Request for Admissions from Chad Jones/Michael D. Hollingsworth

1.    I Admit, deny or object that the total value of the personality as shown in the list appended hereto as describes certain and various and numerous items in locations specified in the list as I was responsible for taking from the property was no less than $50,000.00.

2.    I Admit, deny or object that I do not have a professional license of any sorts as would legally permit me to operate a property preservation business as a Vendor to contract with FIVE BROTHERS MORTGAGE SERVICES AND SERVICING, INC and likewise have no bond for such occupation or professional service, but if I do then to substantiate that I do I do now append hereto a copy of each as evident proof.

3.    I Admit, deny or object that it is my duty of care to not lock out anyone I find at a property as so evident in this case that has utilities connected that I had disconnected.

4.    I Admit, deny or object that the pictures in evidence as referenced in the Complaint are proof of fact that rather than turn over property to the Plaintiff/Tenant then taking pictures of this criminal activity, I did none the less continue to conduct the crime of theft of items loaded and taken away from the property as shown in the pictures when I rushed away to evade more pictures being taken by the Plaintiff there and available to receive the property I was stealing from the location of 526 East Jackson Street, Columbia City, Indiana during the week of March 6, 2012 as this also explains why the employees all turned their faces away under hooded shirts and not have themselves so identified as guilty also of the crime of theft.

Request for Admissions by MERS and US BANK/BANCORP

1.    I, Admit, deny or object that before or prior to and also on and after the date of September 29, 2010 and until the date of the sheriff auction held about five months thereafter said date, that US BANK/BANCORP at best only had a mere security interest and nothing more than such alleged interest in the property known by the common address of 526 East Jackson Street, Columbia City, Indiana 46725 and that US BANK/BANCORP was never the owner of said property location until after acquiring the sheriff deed after the auction held February 17, 2011.

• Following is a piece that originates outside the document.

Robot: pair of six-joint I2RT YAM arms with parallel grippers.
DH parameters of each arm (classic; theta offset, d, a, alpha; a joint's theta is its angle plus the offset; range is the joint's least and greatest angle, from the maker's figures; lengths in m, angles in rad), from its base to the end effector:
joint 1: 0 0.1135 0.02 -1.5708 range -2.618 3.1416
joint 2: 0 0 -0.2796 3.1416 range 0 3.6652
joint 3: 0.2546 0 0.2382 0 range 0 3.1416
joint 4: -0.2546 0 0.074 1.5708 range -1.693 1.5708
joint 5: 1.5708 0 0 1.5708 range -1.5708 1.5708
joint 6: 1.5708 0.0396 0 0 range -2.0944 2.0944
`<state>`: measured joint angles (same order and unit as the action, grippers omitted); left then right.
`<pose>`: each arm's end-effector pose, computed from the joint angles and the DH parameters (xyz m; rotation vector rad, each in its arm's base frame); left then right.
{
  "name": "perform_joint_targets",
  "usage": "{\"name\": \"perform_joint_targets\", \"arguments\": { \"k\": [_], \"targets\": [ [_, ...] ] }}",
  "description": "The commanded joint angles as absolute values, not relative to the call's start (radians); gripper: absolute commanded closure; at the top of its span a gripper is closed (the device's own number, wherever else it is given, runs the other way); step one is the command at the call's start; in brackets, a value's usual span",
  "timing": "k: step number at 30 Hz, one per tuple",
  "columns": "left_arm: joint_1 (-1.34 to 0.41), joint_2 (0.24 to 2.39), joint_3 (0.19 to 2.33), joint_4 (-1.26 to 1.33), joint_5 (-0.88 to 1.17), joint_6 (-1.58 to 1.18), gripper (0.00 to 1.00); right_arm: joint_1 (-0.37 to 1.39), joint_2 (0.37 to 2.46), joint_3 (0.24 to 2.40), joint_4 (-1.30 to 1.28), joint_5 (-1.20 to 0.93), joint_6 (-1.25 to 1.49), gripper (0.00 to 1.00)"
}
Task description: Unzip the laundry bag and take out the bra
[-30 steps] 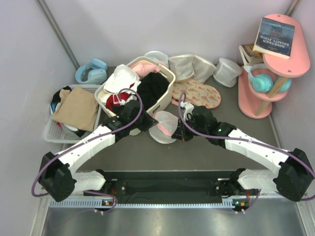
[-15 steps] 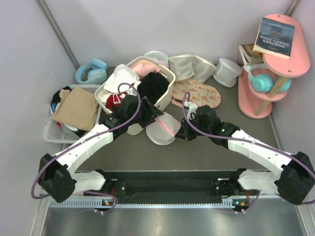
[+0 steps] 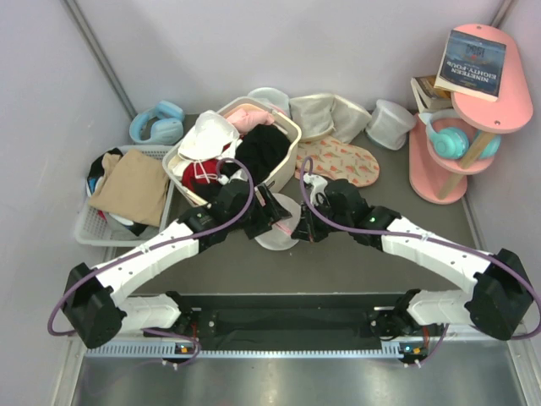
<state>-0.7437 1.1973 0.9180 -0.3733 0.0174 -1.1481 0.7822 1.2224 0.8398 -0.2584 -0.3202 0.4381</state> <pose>0.1808 -0.1673 0.2990 -0.4791 2.3895 -0.9894 0.1687 0.1852 0.2792 -0.5935 2.2970 0.9926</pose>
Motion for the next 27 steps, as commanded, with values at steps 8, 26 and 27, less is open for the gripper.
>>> {"name": "perform_joint_targets", "arguments": {
  "k": [8, 26, 27],
  "targets": [
    [-0.818, 1.189, 0.896, -0.396, -0.069, -1.213, 0.47, 0.859, 1.275, 0.969, -0.227, -0.328, 0.423, 1.0],
    [-0.789, 1.154, 0.903, -0.408, -0.147, -1.212, 1.0, 0.807, 1.19, 0.847, -0.256, -0.287, 0.431, 1.0],
    [-0.782, 1.141, 0.9, -0.408, -0.15, -1.212, 1.0, 0.804, 1.186, 0.841, -0.256, -0.284, 0.433, 1.0]
  ]
}}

2.    I, Admit, deny or object, that in accordance with the Protecting Tenants at Foreclosure Act of 2009 (PTFA), all subsequent owners of a property acquired out of foreclosure as buyer of such property, unless the property then purchased at sheriff sale is to be owner occupied, the Purchaser purchases the property subject to any tenancy and or lease, as then occupied and steps into the shoes of the prior landlord to become the new landlord as the new owner of the property purchased at such sale of a foreclosed property and only then have title and not before as proof of ownership by deed in the name of the purchaser.

3.    I, Admit, deny or object, that prior to the date of September 29, 2010 that I did have knowledge of PTFA, having received notices by regular mail and or email or phone advising of the provisions of PTFA, if not from any Attorney General of any State in the United States, then otherwise, as I now provide copies of all such notices herewith this answer from whatever source.

4.    I Admit, deny or object that I contracted Michael D. Hollingsworth to do a property preservation service of the property that is 526 East Jackson Street, Columbia City, Indiana 46725, and include copies of all contracts and applications submitted and or signed by or bearing the name of this individual that lives near Chad Jones as both live near E. Jackson Street, near Muncie, Indiana.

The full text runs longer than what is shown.